### GIVEN DATA ###

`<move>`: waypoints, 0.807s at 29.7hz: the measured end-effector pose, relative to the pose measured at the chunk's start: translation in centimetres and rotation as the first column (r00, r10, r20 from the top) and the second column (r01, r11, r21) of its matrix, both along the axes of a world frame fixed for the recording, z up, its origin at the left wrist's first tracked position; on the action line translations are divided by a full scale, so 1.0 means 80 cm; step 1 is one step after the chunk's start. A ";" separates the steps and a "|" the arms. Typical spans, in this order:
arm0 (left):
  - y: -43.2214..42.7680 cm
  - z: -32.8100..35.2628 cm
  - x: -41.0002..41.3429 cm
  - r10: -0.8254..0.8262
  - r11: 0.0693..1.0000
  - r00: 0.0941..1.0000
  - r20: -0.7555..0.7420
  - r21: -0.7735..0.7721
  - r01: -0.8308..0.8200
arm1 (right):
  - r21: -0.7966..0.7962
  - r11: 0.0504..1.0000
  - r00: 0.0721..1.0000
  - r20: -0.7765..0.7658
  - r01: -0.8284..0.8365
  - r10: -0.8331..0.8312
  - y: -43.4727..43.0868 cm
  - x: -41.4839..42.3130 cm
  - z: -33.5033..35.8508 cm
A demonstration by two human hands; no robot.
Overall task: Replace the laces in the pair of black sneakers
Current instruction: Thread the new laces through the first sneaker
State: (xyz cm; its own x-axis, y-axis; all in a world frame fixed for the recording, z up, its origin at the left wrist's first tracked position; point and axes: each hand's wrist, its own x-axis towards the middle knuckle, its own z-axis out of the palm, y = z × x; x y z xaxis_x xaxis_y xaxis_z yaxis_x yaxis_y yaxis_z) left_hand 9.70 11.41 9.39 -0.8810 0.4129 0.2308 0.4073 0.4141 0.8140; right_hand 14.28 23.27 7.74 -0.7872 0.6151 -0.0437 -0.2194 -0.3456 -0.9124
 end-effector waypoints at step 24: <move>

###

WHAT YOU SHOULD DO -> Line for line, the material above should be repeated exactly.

COMPLETED TASK ->
`<move>`: waypoints, 0.807s at 29.7hz: the measured end-effector pose, relative to the pose measured at the chunk's start: translation in centimetres and rotation as the first column (r00, r10, r20 from the top) and the second column (r01, r11, r21) of its matrix, both along the axes of a world frame fixed for the recording, z up, its origin at the left wrist's first tracked position; on the action line translations are divided by a full scale, so 1.0 means 80 cm; step 1 is one step after the chunk's start. A ";" separates the steps and a "|" the arms. Typical spans, in this order:
arm0 (left):
  - y: -43.2214..42.7680 cm
  - z: -32.8100..35.2628 cm
  - x: -41.0002..41.3429 cm
  - r10: -0.8254..0.8262
  - r11: 0.0693..1.0000
  - r00: 0.0941..1.0000
  - r20: -0.7555..0.7420
  - r21: -0.7735..0.7721
  - r01: -0.8308..0.8200
arm1 (right):
  - r21: -0.7966..0.7962
  - r11: 0.0504..1.0000
  - r00: 0.0721..1.0000
  - r20: -0.7765..0.7658
  - r01: -0.8284..0.8365
  - r10: -0.8331..0.8312
  - y: -43.4727..43.0868 cm
  - x: -41.4839..42.3130 cm
  - z: -33.5033..35.8508 cm
A demonstration by two human hands; no robot.
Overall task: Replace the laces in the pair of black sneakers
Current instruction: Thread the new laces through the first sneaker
State: (xyz cm; its own x-axis, y-axis; all in a world frame fixed for the recording, z up, its origin at the left wrist's first tracked position; point and axes: each hand's wrist, its own x-axis towards the middle knuckle, its own z-axis out of the palm, y = z × x; x y z xaxis_x xaxis_y xaxis_z yaxis_x yaxis_y yaxis_z) left_hand 9.70 11.41 9.39 -0.8810 0.4129 0.2308 0.4073 0.4141 0.8140; right_hand 14.28 23.27 7.74 -0.7872 0.6151 -0.0437 -0.2194 -0.3456 -0.9124
 end-effector waypoints at step 24: <move>

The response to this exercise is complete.